I love being the forest and exploring new trails so Phoebe and I do a lot of that, it isn't something I have to do, it is something that I enjoy doing and Phoebe gets all the benefit of it.

The purpose of my post is to say that 2 hours of off-leash exercise each day isn't 'needed' in my opinion but it's at least an hour each day with lots of other opportunity for other activities (Phoebe and I do training in the house and in the yard for obedience, air scenting, tracking, tricks, etc.

My 2 cents,
Rh.


----------



## threefsh

salascz said:


> The two breeds we are thinking of are the Vizsla and the Portuguese Water Dogs (yes I know they are rather different breeds but in reading about them and seeing some at the IKC in Chicago the similarities are greater than many would expect-high energy, family loving, intelligent, playful, strong willed).

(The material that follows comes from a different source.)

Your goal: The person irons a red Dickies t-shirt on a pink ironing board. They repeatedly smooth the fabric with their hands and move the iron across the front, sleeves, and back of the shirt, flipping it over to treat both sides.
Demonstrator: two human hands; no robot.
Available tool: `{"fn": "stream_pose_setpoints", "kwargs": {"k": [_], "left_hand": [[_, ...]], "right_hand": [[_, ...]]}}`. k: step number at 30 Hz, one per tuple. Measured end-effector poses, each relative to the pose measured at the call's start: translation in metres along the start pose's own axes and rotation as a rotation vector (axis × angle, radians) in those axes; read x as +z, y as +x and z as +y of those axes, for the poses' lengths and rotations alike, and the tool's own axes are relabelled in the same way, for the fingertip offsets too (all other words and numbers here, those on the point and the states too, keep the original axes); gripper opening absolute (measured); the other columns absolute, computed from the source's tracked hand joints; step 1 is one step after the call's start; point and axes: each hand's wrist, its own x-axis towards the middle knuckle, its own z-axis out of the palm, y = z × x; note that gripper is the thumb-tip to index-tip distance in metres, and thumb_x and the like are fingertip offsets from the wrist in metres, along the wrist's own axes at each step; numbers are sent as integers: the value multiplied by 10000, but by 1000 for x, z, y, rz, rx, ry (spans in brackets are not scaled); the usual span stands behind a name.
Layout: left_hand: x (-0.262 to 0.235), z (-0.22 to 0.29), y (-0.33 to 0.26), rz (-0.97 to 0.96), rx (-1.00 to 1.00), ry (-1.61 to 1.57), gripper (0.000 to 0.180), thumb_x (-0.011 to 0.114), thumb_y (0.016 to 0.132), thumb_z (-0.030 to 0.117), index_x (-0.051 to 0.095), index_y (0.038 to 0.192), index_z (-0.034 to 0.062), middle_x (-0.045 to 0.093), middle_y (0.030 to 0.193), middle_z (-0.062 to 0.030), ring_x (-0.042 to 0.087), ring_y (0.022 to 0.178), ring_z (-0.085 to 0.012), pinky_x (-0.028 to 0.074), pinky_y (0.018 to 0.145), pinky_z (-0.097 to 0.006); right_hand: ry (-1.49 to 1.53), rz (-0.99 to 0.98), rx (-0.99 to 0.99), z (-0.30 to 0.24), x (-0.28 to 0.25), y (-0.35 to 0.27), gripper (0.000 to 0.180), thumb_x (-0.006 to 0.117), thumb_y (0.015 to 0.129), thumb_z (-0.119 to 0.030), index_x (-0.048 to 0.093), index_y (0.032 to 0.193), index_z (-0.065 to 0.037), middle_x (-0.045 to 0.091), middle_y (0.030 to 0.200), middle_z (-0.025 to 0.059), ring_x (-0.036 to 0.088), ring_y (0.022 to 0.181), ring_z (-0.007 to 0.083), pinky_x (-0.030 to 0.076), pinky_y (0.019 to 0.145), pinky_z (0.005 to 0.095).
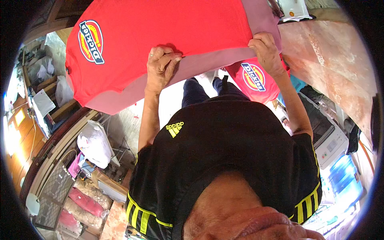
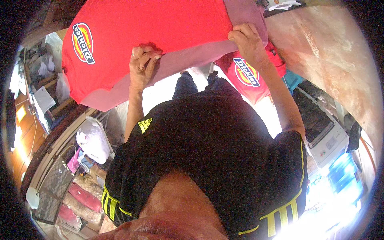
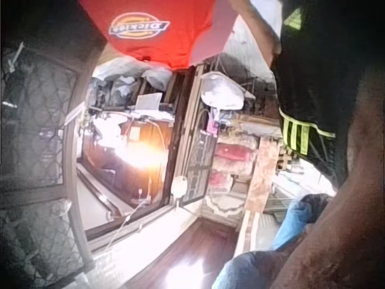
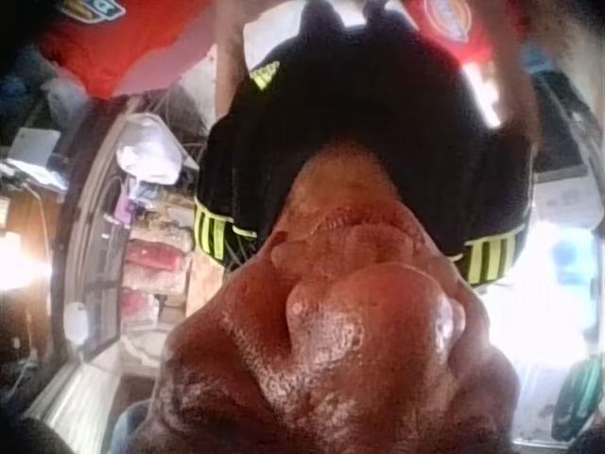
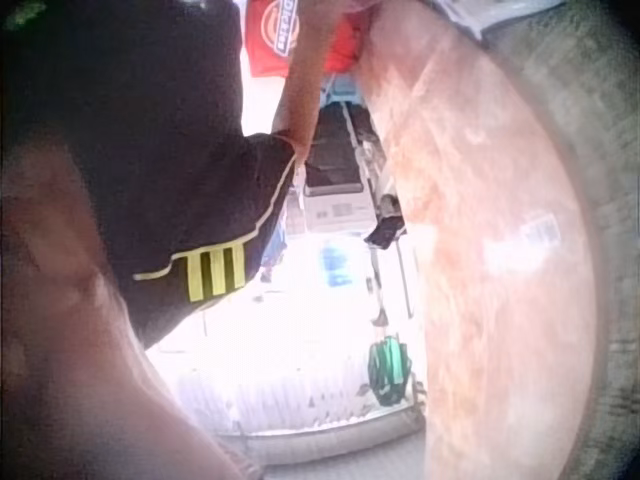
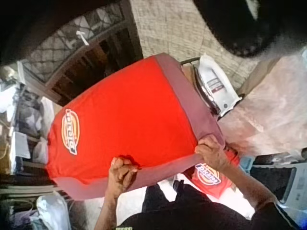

They may be similar in temperament, but the grooming requirements are completely different! Keep in mind, Vizslas only need to be bathed every few months. Our Riley carefully grooms herself (licks and nibbles) every morning and evening. If this is something that would bother you, go with the PWD.

Also, I've never EVER met another breed of dog that has more endurance than a Vizsla. She ran/played very hard at the park yesterday evening with a full-grown doberman for 45 minutes... when we got home, she spent at least another 30 minutes awake and chewing on a rawhide bone. I'm sure we could have been at the park for at least 1.5 hours before she was actually "tired".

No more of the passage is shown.